Previous studies have found employment status to be associated with visual impairment, but most have classified statuses as simply employed or not. In general, these studies showed that unemployment (compared with employment) increased the odds of visual impairment by about 3- to 5-fold.6,11,29We found similar associations and analyzed our results by employment type. Using service workers as the reference group, we found that factory workers, homemakers, and retired and unemployed people have an approximately 2-fold increased odds of bilateral visual impairment, using presenting VA and BCVA, while this increased odds was not seen in professionals and office workers. This may reflect their lower visual requirements for activities of daily living. However, these associations were not observed for unilateral visual impairment, perhaps as a result of reverse causation—bilateral visual impairment having a greater effect on employability—in cross-sectional analyses. Regardless, these data provide further evidence for targeting health messages to homemakers and retired and unemployed people.

In the Beaver Dam Eye Study, participants were at an increased risk of visual impairment (BCVA < 20/40 in the better eye) if they were never married, separated, or divorced or if they were widowed compared with those who were married.11Similar findings were recorded in the Latino Eye Study.6Although Asian family dynamics are different from those in Western populations, a Taiwanese study found that people who were married (vs unmarried) had an OR in a similar direction (0.62; 95% CI, 0.33-1.16), though it was not statistically significant.9We found marital status to be associated with bilateral visual impairment, using presenting VA and BCVA criteria. Widowed compared with married status was associated with increased odds of bilateral visual impairment. Possibly owing to the small numbers of divorced/separated and unmarried participants, other associations were not statistically significant.
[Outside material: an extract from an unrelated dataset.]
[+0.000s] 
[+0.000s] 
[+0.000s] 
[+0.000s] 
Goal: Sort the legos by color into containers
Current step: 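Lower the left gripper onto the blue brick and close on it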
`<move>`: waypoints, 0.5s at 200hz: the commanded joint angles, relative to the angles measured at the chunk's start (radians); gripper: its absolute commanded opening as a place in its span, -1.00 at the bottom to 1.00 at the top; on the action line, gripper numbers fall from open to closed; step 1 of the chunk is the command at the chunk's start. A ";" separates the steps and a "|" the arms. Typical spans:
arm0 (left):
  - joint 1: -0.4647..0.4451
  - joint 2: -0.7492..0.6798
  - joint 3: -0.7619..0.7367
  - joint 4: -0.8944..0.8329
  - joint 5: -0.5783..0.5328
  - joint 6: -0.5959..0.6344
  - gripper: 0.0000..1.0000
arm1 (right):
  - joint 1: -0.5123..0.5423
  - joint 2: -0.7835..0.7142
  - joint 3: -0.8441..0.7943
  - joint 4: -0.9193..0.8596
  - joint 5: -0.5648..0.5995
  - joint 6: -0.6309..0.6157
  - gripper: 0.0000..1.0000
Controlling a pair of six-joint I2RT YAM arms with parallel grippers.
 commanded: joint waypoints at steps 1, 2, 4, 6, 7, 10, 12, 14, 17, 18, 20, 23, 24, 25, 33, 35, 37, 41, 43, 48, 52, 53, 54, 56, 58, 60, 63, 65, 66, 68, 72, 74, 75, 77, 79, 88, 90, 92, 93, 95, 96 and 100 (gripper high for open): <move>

The association with marital status may be a reflection of a married couple's social support network; married individuals may also feel added pressure from their spouses to maintain their health.

Diabetic retinopathy, with a prevalence of 5.1%, is the third leading cause of visual impairment in SiMES.20We found diabetes to be associated with a 50% increased odds of unilateral and bilateral visual impairment, using BCVA. Diabetes was found to increase the odds of visual impairment in the Latino Eye Study 2-fold (OR, 2.2; 95% CI, 1.5,3.2).6However, its strength of association with visual impairment in another Asian study10is less clear. This illustrates the importance of eye screens in patients with diabetes to reduce the burden of visual impairment.

To date, few studies have evaluated systolic blood pressure and visual impairment. Higher blood pressure, however, has been consistently associated with retinal vascular diseases, including retinal vein and artery occlusions and ischemic optic neuropathy.16,30Hypertension has also been implicated as a risk factor for age-related macular degeneration and glaucoma.16We found higher systolic blood pressures to be significantly associated with bilateral visual impairment, with adjusted ORs increasing with each quartile; systolic blood pressure around 180 mm Hg was associated with an 88% increased odds of visual impairment. Higher systolic blood pressures may reflect the participant's general health status and should direct general practitioners toward evaluation of patients' eye health. We acknowledge that misclassification bias could have occurred, as 2 blood pressure readings were obtained at the same visit in our study.

Although BMI has been associated with many eye diseases, including age-related cataract, glaucoma, age-related macular degeneration, and diabetic retinopathy,17there are no data evaluating BMI and visual impairment. Interestingly, we found higher BMI to be inversely associated with bilateral visual impairment. Although higher BMI is associated with lower socioeconomic status in most Western nations, this was not apparent in our SiMES population. Participants from our defined lower socioeconomic background had a mean BMI of 26.0 (standard deviation [SD], 5.0) compared with those with higher socioeconomic statuses (mean, 26.4 [SD, 5.1]); hence, higher BMI may reflect better nutrition and general health.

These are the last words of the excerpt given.